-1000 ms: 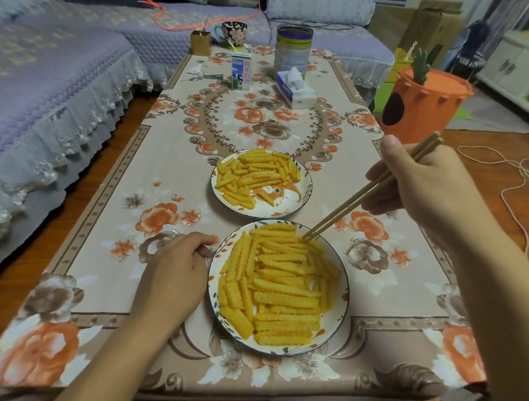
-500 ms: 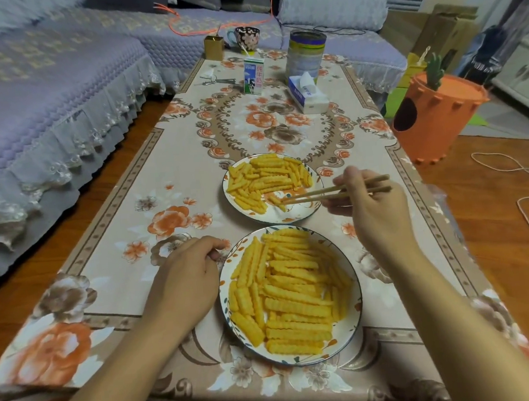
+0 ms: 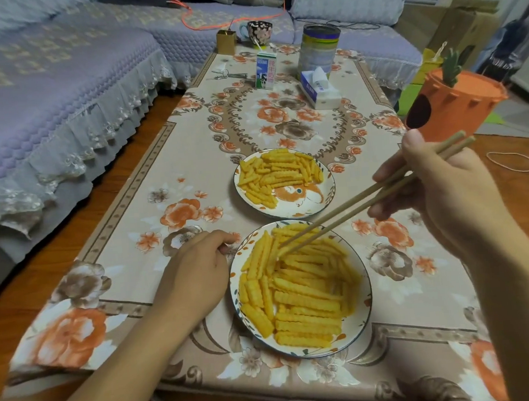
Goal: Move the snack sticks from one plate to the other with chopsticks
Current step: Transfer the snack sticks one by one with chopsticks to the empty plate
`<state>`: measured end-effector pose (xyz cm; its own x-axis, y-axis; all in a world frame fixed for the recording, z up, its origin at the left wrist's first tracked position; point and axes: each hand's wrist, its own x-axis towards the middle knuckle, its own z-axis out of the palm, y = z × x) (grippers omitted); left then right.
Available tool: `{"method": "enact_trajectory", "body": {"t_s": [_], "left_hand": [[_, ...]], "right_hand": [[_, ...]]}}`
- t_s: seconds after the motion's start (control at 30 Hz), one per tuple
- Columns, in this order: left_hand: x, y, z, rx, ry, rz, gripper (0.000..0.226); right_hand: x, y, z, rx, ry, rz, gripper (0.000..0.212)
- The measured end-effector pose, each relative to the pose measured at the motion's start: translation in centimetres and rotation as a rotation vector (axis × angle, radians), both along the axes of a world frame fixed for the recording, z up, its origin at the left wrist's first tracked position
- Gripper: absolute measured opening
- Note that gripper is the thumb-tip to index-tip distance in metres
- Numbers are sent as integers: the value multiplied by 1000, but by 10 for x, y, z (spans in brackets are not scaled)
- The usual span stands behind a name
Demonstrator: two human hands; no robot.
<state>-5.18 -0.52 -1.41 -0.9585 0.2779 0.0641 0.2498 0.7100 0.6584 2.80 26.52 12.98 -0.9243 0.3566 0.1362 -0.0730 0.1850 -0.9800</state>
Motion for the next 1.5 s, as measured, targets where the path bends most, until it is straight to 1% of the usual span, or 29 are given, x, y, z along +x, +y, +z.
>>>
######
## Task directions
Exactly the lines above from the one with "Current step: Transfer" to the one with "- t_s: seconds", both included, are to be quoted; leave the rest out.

## Task response
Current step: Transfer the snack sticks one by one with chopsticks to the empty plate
`<state>`: measured end-effector pose (xyz cm; its own x-axis, y-axis; all in a world frame fixed for the recording, z up, its origin at the left wrist's first tracked position; point and axes: each hand's wrist, its own x-axis towards the middle knuckle, its own z-axis out of the palm, y = z × x) (grippers omitted); left then right.
Available tool: `{"method": "enact_trajectory", "body": {"t_s": [_], "left_hand": [[_, ...]], "right_hand": [[_, ...]]}}`
- t_s: seconds after the motion's start (control at 30 Hz), one per tuple

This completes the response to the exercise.